### RAW DATA:

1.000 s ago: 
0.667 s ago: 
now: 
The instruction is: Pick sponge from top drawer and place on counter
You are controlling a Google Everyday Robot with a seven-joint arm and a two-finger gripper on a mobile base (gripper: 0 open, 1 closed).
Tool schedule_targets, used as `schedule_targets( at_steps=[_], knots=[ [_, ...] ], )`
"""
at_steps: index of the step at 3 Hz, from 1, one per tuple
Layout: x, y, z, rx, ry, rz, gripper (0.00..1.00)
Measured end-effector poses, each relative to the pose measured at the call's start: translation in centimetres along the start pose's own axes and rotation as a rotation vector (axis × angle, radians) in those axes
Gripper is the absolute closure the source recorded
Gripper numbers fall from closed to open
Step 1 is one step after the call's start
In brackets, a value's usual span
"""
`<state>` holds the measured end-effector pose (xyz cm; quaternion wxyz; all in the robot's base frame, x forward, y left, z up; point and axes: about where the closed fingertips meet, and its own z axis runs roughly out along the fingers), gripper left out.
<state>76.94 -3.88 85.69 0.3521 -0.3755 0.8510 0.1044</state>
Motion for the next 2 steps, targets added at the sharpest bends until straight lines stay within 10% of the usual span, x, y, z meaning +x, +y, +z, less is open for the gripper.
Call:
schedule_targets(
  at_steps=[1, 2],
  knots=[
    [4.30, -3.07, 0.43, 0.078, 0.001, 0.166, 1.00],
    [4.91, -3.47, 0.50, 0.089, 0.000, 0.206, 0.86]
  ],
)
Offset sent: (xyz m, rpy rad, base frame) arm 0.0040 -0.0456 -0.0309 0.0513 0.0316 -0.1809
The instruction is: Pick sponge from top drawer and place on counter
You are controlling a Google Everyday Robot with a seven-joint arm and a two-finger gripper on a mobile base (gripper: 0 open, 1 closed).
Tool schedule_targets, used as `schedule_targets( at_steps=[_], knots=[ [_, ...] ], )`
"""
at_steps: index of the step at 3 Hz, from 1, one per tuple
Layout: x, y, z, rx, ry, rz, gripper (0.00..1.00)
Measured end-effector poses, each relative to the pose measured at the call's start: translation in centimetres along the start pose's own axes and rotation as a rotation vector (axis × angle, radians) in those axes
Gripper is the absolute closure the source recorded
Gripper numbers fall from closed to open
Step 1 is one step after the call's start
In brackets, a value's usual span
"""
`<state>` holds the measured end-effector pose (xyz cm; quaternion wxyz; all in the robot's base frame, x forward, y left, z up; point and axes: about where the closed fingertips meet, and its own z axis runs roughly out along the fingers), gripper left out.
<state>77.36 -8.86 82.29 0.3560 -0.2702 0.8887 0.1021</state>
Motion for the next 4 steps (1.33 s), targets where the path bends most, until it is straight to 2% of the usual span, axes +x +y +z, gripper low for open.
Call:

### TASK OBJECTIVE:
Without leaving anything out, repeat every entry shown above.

### WRITTEN SOLUTION:
1.000 s ago: 
0.667 s ago: 
now: 
The instruction is: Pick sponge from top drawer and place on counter
You are controlling a Google Everyday Robot with a seven-joint arm and a two-finger gripper on a mobile base (gripper: 0 open, 1 closed).
Tool schedule_targets, used as `schedule_targets( at_steps=[_], knots=[ [_, ...] ], )`
"""
at_steps: index of the step at 3 Hz, from 1, one per tuple
Layout: x, y, z, rx, ry, rz, gripper (0.00..1.00)
Measured end-effector poses, each relative to the pose measured at the call's start: translation in centimetres along the start pose's own axes and rotation as a rotation vector (axis × angle, radians) in those axes
Gripper is the absolute closure the source recorded
Gripper numbers fall from closed to open
Step 1 is one step after the call's start
In brackets, a value's usual span
"""
`<state>` holds the measured end-effector pose (xyz cm; quaternion wxyz; all in the robot's base frame, x forward, y left, z up; point and axes: about where the closed fingertips meet, and its own z axis runs roughly out along the fingers), gripper left out.
<state>76.94 -3.88 85.69 0.3521 -0.3755 0.8510 0.1044</state>
Motion for the next 2 steps, targets added at the sharpest bends until straight lines stay within 10% of the usual span, x, y, z meaning +x, +y, +z, less is open for the gripper.
Call:
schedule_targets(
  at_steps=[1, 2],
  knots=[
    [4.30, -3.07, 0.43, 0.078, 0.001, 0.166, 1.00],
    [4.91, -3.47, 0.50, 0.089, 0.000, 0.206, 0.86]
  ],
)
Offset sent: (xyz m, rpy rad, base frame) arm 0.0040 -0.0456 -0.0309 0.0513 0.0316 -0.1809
The instruction is: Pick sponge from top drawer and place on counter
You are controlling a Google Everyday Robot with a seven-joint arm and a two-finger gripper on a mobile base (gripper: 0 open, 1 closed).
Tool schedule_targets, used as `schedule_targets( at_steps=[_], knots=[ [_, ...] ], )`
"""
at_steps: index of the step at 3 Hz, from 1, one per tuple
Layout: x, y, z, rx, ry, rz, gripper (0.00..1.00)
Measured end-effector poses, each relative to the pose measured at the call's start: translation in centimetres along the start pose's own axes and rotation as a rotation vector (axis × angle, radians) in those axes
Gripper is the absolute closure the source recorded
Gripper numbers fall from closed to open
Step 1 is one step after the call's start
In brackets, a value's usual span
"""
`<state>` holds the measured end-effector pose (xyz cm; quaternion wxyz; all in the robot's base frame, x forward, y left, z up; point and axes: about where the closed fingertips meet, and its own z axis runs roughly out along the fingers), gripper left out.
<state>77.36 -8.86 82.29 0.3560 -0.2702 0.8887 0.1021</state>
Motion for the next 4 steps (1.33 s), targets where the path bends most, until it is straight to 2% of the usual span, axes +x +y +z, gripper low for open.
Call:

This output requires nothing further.